As defined in § 5.3.1.1 Thing, the base text direction used to display human-readable metadata can either be estimated using heuristics such as the first-strong rule or inferred from language information. In TD documents the default language is defined by a value assigned to @language in the @context, and this, along with a script subtag if necessary, can be used to determine a base text direction. However, when interpreting human-readable text, each human-readable string value MUST be processed independently. In other words, a TD Processor cannot carry forward changes in direction from one string to another, or infer direction for one string from another one elsewhere in the TD.

Note

Strings on the Web [STRING-META] suggests both strong-first and language-based inferencing as means to determine the base text direction. Given that the Thing Description format is based on JSON-LD 1.1 [json-ld11], which currently lacks explicit direction metadata, these approaches are currently considered appropriate at the time of this publication. However, if JSON-LD 1.1 adopts support for explicit base direction metadata as recommended by [STRING-META], the Thing Description format should be updated to take advantage of that feature.

A TD snippet using title and description is shown below.

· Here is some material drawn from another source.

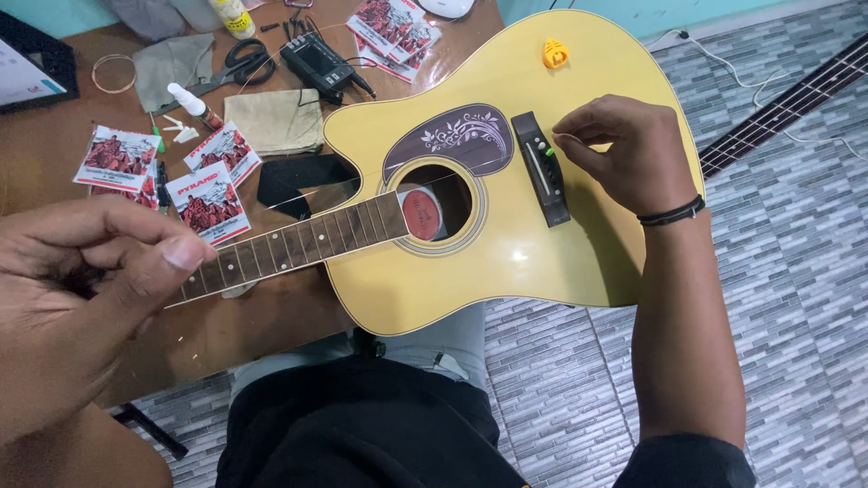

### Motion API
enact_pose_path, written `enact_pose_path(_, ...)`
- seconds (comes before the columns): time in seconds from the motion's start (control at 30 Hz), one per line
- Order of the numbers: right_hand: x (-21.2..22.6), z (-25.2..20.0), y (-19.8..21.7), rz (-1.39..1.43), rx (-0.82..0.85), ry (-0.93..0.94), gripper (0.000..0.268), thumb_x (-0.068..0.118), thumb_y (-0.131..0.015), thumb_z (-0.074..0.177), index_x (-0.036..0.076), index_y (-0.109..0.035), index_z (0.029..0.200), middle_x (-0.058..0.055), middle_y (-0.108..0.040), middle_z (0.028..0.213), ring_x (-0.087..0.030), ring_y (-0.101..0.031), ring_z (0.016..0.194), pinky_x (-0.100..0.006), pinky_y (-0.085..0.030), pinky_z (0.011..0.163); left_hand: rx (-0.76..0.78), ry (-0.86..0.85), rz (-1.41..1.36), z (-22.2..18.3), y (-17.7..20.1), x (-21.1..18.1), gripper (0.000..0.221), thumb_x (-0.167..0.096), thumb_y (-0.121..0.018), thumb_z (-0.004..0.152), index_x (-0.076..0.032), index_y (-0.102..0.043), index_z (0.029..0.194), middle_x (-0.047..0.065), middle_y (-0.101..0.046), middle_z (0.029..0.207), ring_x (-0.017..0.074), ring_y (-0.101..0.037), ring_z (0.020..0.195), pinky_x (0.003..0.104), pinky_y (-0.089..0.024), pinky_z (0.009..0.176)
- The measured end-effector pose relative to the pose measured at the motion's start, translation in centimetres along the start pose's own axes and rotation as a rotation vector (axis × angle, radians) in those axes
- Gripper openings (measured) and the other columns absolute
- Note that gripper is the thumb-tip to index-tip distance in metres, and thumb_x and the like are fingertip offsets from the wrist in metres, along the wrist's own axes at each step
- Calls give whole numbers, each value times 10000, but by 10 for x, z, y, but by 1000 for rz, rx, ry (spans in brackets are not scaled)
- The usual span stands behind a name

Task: Replacing a guitar string on an acoustic guitar by threading it through the bridge and tuning peg.

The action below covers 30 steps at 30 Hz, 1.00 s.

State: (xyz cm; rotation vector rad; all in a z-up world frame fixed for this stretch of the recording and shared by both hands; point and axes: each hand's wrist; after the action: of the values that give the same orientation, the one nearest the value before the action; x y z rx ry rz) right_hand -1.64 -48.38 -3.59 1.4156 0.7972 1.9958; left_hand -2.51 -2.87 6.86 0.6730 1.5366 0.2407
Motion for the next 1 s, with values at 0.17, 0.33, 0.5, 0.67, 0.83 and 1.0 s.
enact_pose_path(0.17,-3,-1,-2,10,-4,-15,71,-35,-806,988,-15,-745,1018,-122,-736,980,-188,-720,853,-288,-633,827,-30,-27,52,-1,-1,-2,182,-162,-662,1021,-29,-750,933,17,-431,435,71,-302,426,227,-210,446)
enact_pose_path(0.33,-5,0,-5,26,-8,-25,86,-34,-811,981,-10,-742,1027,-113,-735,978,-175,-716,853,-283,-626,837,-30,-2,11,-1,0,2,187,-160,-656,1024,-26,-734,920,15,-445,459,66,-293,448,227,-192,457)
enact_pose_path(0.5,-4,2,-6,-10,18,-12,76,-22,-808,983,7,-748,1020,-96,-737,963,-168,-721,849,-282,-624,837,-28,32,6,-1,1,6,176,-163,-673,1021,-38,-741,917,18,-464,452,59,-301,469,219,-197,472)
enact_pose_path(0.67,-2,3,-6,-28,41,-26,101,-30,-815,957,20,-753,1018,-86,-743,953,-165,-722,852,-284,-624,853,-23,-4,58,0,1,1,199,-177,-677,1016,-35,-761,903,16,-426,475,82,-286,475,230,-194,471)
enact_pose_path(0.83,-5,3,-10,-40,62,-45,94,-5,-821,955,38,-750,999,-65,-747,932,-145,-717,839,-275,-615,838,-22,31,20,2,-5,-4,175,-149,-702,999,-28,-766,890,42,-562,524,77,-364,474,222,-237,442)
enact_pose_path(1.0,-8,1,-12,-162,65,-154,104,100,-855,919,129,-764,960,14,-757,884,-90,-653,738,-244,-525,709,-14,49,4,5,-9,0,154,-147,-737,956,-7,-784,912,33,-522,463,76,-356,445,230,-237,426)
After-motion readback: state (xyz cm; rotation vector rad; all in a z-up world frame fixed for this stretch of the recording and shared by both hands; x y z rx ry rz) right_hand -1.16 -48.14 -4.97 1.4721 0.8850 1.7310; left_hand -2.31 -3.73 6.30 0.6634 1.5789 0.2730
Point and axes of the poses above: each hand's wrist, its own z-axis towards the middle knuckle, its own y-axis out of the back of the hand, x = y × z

The default language is set to en through the definition of the @language member within a JSON object in the @context array.

{
    "@context": [
        "https://www.w3.org/2019/wot/td/v1",
        { "@language" : "en" }
    ],
    "title": "MyThing",
    "description": "Human readable information.",
    ...
    "properties": {
        "on": {
            "title" : "On/Off",
            "type": "boolean",
            "forms": [...]
        },
        "status": {
            "title" : "Status",
            "type": "object",
            ...
            "forms": [...]
        }
    },
    ...
}

The JSON members named titles and descriptions are used within the TD document to provide human-readable metadata in multiple languages within a single TD document. All name-value pairs of a MultiLanguage Map MUST be serialized as members of a JSON object, where the name is a well-formed language tag as defined by [BCP47] and the value is a human-readable string in the language indicated by the tag. See § 5.3.1.7 MultiLanguage for details. All MultiLanguage object within a TD document SHOULD contain the same set of language members.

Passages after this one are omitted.